This simple example shows the graphical user interface of SynDEx for the implementation of the algorithm ega onto the architecture archi2procs. The window ega (main) shows the algorithm graph, here a typical identification filter (filt) based on an adaptive filter (filta) whose coefficients are calculated with an algorithm using a stochastic gradient that we called adaptator. The vertices with double border filt, filta, and adap contain hierarchy, i.e. they are in turn described as graphs. The window [Function] adaptator shows the graph obtained when clicking on the vertex adap. Red vertices represent sensors and actuators. Dark-green vertices represent delays. Light-green vertices represent constants. Blue vertices represent operations. Only these latter types of vertices can be hierarchical. To each leaf vertex (without hierarchy), is associated an executable code (C, assembly languages, VHDL, etc...) which will be used by the automatic code generator of SynDEx. Executable codes are stored in SynDEx's librairies or given by the user. The edges are dependences between the output of a vertex and the input of one, or possibly, several (diffusion) other vertices.
The window Architecture u/biProc (main) shows the architecture graph, composed of two processors P0 and P1, interconnected by a communication medium of type TCP/IP. Light-blue vertices represent processors. Dark-blue vertices represent communication media. Edges represent connections between a processor and a medium.
The window Adequation ega onto u/biProc shows the result of the adequation applied to the algorithm and the architecture labelled (main). This is a timing window describing how the algorithm is distributed and scheduled onto the architecture by the optimization heuristics of SynDEx. It includes one column for each processor and communication medium, describing the distribution (spatial allocation) and the scheduling (temporal allocation) of operations on processors, and of inter-processor data transfers on communication media. Here time flows from top to bottom, the height of each box is proportional to the execution duration of the corresponding operation (execution durations are given/measured by the user for each available pair of operation-type/processor-type or data-type/medium-type).
Both last windows File root.m4 and File P1.m4 show the automatically generated code, one code file (.m4) for each processor of the architecture graph. Actually, they are macro-codes independent from hardware components that must be macro-processed with the standard gm4 macro-processor. It replaces each macro-instruction by the corresponding source code contained in executive kernels and applications libraries (.m4x). These sources codes are dependent from the hardware components, and will be in turn compiled to obtain executable code.

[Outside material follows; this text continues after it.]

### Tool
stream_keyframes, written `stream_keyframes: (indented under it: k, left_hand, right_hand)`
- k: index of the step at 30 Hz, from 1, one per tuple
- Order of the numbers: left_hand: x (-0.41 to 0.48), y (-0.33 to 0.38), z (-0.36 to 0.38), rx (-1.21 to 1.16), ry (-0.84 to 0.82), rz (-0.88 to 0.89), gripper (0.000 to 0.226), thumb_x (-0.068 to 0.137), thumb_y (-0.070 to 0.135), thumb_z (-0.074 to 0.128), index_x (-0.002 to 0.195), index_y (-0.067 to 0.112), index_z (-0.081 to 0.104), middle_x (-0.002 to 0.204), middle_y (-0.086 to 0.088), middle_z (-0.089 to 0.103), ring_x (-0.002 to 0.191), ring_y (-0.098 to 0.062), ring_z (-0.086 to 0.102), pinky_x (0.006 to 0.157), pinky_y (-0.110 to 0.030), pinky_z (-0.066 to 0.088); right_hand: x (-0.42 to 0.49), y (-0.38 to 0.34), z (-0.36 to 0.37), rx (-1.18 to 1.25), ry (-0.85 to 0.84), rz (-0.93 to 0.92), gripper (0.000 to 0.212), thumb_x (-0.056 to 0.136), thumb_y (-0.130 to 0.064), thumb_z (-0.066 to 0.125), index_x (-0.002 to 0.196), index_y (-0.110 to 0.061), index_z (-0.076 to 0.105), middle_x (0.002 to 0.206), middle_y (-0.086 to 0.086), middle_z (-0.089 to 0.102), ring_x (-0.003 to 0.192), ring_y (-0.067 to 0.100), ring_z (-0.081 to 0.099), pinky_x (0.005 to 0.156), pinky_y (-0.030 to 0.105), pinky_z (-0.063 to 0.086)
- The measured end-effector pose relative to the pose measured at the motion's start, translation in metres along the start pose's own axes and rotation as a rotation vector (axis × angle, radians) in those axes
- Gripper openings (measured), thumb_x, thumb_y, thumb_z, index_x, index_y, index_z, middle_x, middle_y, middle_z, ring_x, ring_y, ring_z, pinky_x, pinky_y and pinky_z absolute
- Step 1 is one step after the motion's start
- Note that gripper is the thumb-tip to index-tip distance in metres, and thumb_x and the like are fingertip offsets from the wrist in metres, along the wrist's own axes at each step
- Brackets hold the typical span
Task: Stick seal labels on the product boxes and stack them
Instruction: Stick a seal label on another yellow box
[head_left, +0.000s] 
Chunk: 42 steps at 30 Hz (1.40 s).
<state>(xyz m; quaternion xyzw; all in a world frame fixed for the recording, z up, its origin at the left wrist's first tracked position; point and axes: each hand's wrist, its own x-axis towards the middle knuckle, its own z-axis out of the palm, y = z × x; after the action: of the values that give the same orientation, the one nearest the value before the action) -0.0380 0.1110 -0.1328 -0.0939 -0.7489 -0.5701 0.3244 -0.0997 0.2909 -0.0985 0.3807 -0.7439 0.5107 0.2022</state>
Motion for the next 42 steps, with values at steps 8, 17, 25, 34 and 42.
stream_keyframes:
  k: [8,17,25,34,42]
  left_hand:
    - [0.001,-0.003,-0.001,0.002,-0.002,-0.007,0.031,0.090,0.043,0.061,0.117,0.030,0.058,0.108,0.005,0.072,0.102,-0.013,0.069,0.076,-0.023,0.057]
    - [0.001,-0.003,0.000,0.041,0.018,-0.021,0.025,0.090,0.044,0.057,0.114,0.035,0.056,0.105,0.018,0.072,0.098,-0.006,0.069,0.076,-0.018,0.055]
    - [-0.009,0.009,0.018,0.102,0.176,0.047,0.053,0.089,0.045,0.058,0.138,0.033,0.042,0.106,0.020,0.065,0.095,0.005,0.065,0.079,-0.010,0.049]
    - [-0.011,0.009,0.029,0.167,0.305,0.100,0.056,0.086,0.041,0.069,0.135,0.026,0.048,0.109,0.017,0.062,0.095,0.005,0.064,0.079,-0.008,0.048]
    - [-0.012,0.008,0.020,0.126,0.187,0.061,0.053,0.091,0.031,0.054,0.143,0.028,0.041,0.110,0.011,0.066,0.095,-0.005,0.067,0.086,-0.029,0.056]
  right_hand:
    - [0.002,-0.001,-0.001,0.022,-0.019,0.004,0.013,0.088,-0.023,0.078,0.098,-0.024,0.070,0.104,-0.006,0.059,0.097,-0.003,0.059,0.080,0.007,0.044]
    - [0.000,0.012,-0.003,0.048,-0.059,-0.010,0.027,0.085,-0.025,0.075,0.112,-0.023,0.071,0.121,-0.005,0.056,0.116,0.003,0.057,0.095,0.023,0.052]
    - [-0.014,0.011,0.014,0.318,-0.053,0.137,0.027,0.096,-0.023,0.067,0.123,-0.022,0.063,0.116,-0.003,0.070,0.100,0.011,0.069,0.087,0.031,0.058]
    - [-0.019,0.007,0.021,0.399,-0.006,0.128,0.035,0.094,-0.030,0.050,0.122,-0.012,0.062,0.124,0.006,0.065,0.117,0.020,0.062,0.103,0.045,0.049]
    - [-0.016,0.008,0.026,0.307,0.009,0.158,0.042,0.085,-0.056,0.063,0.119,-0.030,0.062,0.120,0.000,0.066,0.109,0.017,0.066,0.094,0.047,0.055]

Using the graphical user interface, the user may open as many algorithms and/or architectures as necessary. Through contextual menus, he may create, copy, cut, paste and connect objects (vertices and edges) inside a window, or between windows of the same type (algorithm or architecture). Then, after labelling (main) one of the algorithm windows and one of the architecture windows, by clicking the Adequation-menu he launches the distribution and scheduling optimization heuristics on this pair of main-labelled graphs, which displays its results in the timing window. This corresponds to the predicted real-time behaviour of the algorithm running on the architecture. Finally, by clicking the Code-generation-menu he launches the automatic generation of an optimized distributed macro-executive, which produces as much files as there are of processors. This macro-executive, independent of the processors and of the media, is directly derived from the result of the adequation. It will be macro-processed with gm4 using executive-kernels which are dependent of the processors and the media, in order to produce source codes. These codes will be compiled with the corresponding tools (several compilers or assemblers corresponding to the different types of processors and/or source languages), then they will be linked and loaded on the actual processors where the applications will ultimately run in real-time.